The Jacksons began converting their cropland acres to a no-till system about a decade ago. The crop residue on the land provided increased habitat for wildlife. They soon noticed improved soil health, and reduced wind and water erosion. The switch to no-till also reduced their fuel and labor costs.
Developing a conservation plan with the Natural Resources Conservation Service allowed them to access the Environmental Quality Incentive Program. That federal program’s positive impacts convinced them to enter the Conservation Stewardship Program in 2011. Its goals included brush management, prescribed grazing plans and planting cover crops.
The Jacksons found that planting canola as a cover crop helped suppress weeds in wheat fields, and it could be planted with equipment they already owned. Wheat yields increased the following year. It was a watershed moment for Russ, who wondered if adding more crop diversity would spur further productivity.
Adding milo, sesame and cowpeas to their rotation of cotton, wheat, corn and soybeans gave their soil year-round nourishment from a variety of root types and nutrients. The soil’s organic matter increased dramatically between 2015 and 2017, allowing it to hold more moisture between rains. A nearly constant crop canopy also provides habitat for small animals, insects and pollinators.
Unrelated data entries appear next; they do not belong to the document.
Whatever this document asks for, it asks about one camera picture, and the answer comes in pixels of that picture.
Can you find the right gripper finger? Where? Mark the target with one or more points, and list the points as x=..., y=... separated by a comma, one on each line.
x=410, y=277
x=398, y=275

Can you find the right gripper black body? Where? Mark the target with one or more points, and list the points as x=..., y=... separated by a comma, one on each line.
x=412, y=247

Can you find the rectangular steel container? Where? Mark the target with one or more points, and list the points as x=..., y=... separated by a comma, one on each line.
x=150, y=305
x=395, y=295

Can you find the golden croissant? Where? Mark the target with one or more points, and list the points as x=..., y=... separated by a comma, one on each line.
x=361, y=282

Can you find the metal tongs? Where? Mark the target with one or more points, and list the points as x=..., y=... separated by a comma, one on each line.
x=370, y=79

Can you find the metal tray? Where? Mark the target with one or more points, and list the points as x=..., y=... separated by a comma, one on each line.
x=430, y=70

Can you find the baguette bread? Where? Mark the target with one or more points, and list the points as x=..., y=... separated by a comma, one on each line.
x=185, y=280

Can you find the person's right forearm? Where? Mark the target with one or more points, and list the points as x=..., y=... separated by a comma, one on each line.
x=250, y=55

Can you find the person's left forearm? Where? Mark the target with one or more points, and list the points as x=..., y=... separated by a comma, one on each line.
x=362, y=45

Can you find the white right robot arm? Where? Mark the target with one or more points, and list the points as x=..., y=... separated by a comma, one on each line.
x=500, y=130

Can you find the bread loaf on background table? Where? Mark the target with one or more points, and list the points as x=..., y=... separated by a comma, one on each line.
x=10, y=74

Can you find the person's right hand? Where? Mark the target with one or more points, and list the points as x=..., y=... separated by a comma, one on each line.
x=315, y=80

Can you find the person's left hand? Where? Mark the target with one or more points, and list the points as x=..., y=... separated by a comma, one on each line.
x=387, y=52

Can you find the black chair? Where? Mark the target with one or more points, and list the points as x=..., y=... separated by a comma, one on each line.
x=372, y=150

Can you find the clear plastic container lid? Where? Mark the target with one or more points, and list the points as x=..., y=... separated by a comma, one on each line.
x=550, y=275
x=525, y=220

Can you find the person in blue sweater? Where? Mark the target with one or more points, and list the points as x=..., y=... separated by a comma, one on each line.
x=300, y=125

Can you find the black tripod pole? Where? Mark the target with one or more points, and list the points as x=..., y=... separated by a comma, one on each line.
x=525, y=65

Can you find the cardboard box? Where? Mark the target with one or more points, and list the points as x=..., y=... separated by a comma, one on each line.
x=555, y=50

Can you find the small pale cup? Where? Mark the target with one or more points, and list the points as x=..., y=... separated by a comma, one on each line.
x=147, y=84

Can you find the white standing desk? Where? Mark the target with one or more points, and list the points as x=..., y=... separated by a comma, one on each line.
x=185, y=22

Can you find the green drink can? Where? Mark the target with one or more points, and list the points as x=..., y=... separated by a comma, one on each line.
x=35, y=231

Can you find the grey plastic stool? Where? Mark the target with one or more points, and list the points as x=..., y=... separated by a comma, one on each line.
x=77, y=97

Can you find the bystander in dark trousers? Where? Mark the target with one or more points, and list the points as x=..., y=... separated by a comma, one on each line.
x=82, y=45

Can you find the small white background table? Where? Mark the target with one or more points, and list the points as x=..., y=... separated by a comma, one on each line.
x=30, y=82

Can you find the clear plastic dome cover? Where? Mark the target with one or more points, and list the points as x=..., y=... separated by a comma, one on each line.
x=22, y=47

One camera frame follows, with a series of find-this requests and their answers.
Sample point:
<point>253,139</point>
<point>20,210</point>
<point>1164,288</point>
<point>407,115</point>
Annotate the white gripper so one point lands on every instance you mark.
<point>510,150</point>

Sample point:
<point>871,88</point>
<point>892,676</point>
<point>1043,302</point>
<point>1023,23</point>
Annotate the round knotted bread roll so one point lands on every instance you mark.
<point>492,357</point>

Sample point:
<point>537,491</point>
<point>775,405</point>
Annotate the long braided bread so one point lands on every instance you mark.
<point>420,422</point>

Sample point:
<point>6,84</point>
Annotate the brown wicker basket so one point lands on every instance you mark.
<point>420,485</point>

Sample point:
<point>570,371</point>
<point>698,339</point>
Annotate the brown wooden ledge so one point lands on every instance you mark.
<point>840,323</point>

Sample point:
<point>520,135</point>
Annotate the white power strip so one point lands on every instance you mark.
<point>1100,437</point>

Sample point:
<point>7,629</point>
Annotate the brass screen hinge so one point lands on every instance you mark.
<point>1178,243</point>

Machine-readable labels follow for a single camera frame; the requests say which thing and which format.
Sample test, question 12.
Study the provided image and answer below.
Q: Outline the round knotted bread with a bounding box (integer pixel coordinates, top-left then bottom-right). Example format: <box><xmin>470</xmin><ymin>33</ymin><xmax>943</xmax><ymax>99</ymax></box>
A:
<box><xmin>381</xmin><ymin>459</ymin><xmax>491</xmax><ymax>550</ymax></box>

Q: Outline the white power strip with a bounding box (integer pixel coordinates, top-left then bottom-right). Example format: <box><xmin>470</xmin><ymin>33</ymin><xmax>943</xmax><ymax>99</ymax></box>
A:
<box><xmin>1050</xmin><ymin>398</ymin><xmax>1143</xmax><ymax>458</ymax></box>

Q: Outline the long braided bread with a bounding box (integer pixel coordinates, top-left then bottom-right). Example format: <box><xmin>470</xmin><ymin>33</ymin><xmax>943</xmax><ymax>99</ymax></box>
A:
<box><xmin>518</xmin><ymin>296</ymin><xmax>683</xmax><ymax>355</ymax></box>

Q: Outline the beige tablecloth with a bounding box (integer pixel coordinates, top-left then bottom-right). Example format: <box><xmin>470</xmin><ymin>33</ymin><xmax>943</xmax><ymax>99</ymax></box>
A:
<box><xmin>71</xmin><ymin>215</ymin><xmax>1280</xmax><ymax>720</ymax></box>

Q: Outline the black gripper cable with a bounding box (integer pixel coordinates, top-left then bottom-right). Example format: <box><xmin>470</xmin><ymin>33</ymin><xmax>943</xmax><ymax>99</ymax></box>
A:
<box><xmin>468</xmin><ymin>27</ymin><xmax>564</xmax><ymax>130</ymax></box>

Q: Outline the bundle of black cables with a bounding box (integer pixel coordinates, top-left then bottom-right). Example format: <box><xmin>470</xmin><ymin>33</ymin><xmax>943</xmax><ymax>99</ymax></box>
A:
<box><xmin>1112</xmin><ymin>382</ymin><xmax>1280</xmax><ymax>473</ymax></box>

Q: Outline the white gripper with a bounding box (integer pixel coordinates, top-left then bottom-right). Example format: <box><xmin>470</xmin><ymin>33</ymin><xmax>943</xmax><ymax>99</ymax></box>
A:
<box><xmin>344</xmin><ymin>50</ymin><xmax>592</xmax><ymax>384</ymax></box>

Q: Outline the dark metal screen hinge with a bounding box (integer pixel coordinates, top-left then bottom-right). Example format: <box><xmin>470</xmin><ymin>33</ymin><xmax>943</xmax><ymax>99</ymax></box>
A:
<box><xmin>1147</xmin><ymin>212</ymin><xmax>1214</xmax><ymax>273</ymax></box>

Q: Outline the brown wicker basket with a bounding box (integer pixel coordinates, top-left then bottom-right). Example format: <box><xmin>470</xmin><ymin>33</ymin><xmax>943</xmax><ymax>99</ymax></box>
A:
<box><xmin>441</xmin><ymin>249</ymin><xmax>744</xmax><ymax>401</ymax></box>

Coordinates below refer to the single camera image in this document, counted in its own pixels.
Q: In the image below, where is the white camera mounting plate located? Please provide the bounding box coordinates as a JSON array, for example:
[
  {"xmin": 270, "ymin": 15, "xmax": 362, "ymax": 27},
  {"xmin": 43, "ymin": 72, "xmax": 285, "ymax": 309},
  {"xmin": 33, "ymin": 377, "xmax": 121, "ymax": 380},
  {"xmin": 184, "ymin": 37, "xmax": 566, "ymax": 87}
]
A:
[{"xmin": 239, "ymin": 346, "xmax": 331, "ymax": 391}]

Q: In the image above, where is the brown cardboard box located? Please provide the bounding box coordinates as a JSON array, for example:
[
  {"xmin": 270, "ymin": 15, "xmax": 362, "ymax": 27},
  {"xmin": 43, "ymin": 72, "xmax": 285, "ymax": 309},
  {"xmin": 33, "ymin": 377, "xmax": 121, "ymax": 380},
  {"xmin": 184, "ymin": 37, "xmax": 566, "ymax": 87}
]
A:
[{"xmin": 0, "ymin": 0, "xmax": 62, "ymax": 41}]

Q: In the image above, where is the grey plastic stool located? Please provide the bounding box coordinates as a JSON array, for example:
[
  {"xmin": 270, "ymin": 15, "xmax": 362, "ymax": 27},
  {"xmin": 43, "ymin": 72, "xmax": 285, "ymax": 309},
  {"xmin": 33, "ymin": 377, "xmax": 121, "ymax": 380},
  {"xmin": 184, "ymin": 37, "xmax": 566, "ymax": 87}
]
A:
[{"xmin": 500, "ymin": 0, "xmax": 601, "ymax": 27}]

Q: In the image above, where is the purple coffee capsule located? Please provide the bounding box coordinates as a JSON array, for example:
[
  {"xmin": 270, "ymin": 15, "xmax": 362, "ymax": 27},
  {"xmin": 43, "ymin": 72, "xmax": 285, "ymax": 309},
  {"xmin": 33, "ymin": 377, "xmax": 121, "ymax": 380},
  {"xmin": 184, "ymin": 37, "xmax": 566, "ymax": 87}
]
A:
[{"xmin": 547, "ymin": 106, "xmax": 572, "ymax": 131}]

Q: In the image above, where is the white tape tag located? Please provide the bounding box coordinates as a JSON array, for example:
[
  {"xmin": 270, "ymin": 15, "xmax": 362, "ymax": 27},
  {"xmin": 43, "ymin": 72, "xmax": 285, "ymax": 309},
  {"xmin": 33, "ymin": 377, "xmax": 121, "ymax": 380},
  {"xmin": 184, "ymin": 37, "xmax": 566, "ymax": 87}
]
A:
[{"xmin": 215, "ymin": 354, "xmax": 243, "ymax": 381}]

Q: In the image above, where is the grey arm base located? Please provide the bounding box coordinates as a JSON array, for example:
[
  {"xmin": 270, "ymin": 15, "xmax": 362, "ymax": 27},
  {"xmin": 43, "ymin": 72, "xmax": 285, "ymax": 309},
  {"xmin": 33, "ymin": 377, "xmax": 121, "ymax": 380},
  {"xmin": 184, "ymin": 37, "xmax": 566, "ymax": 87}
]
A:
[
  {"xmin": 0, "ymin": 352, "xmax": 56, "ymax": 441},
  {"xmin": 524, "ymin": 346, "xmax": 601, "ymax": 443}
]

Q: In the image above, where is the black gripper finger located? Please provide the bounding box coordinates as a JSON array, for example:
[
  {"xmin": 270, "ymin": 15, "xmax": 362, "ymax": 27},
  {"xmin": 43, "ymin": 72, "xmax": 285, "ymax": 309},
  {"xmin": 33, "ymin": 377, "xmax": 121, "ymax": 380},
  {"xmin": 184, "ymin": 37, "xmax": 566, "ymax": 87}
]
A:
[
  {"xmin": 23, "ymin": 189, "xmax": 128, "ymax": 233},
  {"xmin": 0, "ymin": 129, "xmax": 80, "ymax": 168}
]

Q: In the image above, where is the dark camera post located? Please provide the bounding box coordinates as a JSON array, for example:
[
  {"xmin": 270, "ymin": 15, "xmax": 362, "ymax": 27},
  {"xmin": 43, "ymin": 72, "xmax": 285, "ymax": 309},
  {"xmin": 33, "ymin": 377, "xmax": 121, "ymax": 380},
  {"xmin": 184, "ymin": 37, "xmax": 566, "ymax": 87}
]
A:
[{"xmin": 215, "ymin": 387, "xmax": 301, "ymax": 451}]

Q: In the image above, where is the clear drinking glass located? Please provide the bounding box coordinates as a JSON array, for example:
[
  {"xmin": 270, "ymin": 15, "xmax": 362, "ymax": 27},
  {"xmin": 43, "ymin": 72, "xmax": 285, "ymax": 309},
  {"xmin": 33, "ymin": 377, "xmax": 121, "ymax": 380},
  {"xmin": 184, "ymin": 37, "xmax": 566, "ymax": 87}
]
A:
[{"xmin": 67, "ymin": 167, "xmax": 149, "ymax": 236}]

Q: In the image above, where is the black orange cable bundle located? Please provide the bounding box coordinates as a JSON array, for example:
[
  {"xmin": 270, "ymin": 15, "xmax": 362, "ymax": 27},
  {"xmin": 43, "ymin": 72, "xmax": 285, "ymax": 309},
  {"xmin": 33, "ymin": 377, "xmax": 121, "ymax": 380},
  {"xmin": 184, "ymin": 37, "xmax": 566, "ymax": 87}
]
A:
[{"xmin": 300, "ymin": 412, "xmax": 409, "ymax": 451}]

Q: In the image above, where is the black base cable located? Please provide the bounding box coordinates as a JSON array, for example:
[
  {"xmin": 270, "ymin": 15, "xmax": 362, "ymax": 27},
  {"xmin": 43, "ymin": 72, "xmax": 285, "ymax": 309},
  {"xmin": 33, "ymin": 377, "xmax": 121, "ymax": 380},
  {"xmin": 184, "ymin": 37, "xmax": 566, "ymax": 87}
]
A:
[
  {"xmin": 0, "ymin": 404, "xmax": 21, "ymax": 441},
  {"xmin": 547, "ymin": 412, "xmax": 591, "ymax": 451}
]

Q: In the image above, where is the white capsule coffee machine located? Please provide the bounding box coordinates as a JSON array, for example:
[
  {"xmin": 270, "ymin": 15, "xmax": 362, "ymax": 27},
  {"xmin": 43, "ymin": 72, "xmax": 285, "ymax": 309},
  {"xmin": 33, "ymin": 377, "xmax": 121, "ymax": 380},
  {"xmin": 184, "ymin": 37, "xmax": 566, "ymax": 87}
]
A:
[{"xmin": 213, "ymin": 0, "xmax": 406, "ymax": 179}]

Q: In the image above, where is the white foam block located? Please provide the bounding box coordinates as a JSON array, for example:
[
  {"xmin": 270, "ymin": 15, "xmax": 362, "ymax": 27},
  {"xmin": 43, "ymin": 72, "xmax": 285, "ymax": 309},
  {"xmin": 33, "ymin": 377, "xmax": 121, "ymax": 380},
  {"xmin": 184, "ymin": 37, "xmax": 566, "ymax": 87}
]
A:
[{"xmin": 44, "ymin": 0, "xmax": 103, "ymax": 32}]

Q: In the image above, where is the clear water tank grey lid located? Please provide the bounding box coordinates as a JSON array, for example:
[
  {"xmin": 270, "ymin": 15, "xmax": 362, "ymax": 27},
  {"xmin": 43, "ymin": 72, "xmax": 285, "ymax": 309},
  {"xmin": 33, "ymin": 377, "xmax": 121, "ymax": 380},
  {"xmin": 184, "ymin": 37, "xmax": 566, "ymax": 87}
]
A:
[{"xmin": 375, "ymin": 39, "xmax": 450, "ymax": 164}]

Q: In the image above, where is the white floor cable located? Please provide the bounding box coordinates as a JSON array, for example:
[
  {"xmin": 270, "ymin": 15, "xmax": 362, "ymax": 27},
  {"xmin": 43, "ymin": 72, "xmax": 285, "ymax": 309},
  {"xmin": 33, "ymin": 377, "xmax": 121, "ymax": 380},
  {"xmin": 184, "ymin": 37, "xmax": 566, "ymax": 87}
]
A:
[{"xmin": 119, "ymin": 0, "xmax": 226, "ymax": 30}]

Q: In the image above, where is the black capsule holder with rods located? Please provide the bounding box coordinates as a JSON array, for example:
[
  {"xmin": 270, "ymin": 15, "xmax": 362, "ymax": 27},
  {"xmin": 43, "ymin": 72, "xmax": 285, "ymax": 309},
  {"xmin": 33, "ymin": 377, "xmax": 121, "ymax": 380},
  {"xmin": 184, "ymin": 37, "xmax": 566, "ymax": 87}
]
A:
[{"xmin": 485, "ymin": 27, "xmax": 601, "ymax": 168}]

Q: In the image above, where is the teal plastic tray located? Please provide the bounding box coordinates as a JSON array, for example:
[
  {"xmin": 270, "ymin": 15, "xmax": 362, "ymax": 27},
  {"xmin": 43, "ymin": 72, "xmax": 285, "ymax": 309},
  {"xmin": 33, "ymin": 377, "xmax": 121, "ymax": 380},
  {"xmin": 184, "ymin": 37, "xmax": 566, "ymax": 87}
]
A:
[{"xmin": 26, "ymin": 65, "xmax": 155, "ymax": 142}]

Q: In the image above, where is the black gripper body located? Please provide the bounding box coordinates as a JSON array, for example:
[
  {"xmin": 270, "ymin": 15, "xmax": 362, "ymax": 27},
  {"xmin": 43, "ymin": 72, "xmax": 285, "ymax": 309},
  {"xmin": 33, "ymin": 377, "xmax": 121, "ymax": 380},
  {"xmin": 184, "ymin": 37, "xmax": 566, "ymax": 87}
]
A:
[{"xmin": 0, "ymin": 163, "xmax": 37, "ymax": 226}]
The Jackson’s diversified ranch was more profitable and better for the natural resources on the land, while requiring less labor. Despite all this progress, they felt something was still missing.
They noted the ranch’s landscape was once native prairie that was home to herds of bison. The land benefited when bison intensively grazed an area before moving on and giving the grass a chance to rebound. The Jacksons knew that, when managed properly, cattle can stimulate the same plant growth. Grazing cattle press seeds into the soil with their hooves, and spread their waste on the land as a natural fertilizer. So they introduced a herd of about 200 beef cattle to graze the ranch’s grassland and crop fields. It’s the latest example of their efforts to benefit the ecosystem by mimicking its natural processes.
The result is a ranch that is productive, profitable and regenerative.